Exercise goal → Your answer should be a single number: the count of lines in the material below that hold "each".

━━ Data below

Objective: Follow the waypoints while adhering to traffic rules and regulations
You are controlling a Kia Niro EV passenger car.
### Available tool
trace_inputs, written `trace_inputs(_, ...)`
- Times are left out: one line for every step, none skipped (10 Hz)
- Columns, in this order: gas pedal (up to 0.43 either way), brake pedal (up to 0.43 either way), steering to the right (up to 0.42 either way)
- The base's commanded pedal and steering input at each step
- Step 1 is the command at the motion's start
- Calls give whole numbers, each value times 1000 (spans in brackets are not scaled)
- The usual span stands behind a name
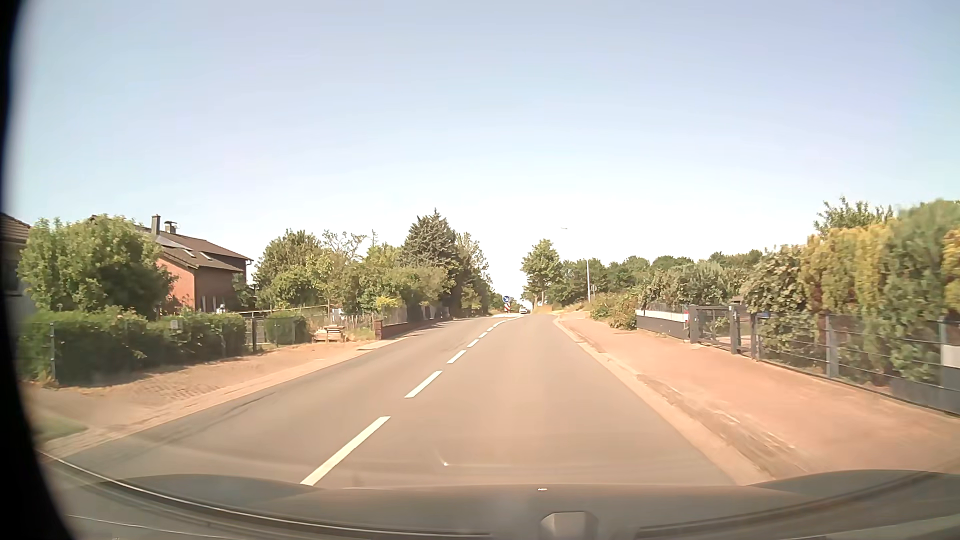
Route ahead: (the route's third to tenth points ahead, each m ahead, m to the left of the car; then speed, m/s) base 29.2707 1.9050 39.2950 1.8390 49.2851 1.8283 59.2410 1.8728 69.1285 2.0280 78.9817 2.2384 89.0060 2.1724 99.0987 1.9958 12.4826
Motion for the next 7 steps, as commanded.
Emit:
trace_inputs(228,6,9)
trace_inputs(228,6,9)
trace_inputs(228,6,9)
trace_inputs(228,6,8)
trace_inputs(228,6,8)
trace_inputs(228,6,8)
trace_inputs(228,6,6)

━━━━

Output → 3